**Prompt**
Once you reach the line containing "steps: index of" in the data below, restate each line word for word up to and including the one containing "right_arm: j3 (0".

**Data**
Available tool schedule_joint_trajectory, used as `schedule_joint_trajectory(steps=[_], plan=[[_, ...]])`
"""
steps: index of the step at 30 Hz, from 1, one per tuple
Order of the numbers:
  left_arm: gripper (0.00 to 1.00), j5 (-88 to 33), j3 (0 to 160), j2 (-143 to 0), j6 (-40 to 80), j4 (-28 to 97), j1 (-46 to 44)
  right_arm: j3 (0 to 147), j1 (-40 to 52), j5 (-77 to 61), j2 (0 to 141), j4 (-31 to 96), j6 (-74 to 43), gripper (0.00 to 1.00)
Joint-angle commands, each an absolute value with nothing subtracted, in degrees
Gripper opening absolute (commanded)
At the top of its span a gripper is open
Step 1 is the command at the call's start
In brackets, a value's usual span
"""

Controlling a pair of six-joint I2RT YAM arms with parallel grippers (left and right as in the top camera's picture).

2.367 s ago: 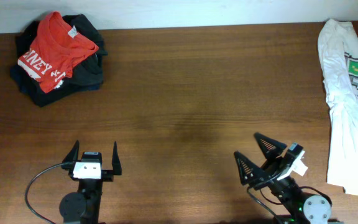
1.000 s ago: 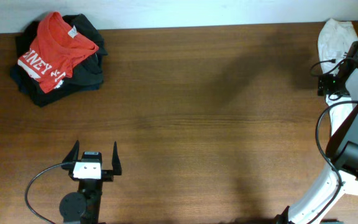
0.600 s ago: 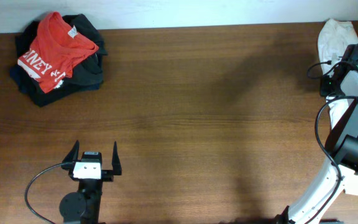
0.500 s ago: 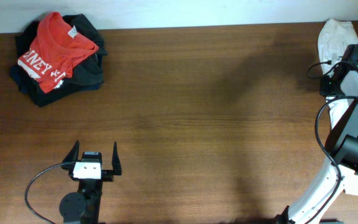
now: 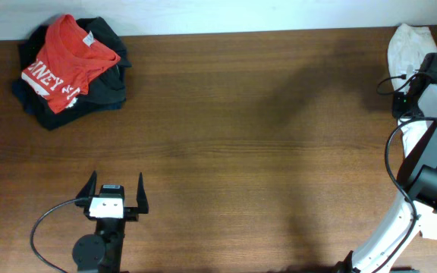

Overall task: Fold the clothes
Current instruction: 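Drag the white T-shirt with the right gripper to the table center and release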

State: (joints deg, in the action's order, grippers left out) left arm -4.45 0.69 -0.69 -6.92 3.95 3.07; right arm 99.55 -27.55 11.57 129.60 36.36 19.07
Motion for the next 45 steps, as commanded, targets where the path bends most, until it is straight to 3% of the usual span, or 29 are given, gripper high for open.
schedule_joint_trajectory(steps=[1, 8, 14, 20, 25, 27, 29, 32, 34, 41, 45], plan=[[0.99, -4.9, 0.5, -0.4, -7.6, 4.2, 3.3, 103.1, -25.5, 12.4, 125.9, 38.8, 16.8, 0.04], [0.99, -4.9, 0.5, -0.4, -7.6, 4.2, 3.3, 105.8, -11.1, 0.4, 119.2, 41.5, 12.8, 0.04], [0.99, -4.9, 0.5, -0.4, -7.6, 4.2, 3.3, 106.1, 11.2, -7.2, 118.4, 41.1, 7.8, 0.04], [0.99, -4.9, 0.5, -0.4, -7.6, 4.2, 3.3, 106.1, 33.5, -7.6, 118.4, 37.8, -0.2, 0.04], [0.99, -4.9, 0.5, -0.4, -7.6, 4.2, 3.3, 106.1, 42.9, -8.4, 118.4, 36.6, -10.0, 0.04], [0.99, -4.9, 0.5, -0.4, -7.6, 4.2, 3.3, 106.1, 44.1, -11.6, 118.4, 36.5, -10.0, 0.23], [0.99, -4.9, 0.5, -0.4, -7.6, 4.2, 3.3, 106.1, 44.2, -15.4, 118.4, 36.9, -10.0, 0.27], [0.99, -4.9, 0.5, -0.4, -7.6, 4.2, 3.3, 106.1, 43.8, -17.4, 117.8, 38.4, -10.0, 0.62], [0.99, -4.9, 0.5, -0.4, -7.6, 4.2, 3.3, 106.2, 42.4, -17.4, 116.3, 41.6, -10.0, 0.95], [0.99, -4.9, 0.5, -0.4, -7.6, 4.2, 3.3, 106.2, 26.7, -17.1, 108.2, 59.6, -9.9, 0.99], [0.99, -4.9, 0.5, -0.4, -7.6, 4.2, 3.3, 106.1, 13.4, -3.3, 107.7, 72.4, -8.0, 0.99]])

**Problem solution**
steps: index of the step at 30 Hz, from 1, one per tuple
Order of the numbers:
  left_arm: gripper (0.00 to 1.00), j5 (-88 to 33), j3 (0 to 160), j2 (-143 to 0), j6 (-40 to 80), j4 (-28 to 97), j1 (-46 to 44)
  right_arm: j3 (0 to 147), j1 (-40 to 52), j5 (-77 to 61), j2 (0 to 141), j4 (-31 to 96), j6 (-74 to 43), gripper (0.00 to 1.00)

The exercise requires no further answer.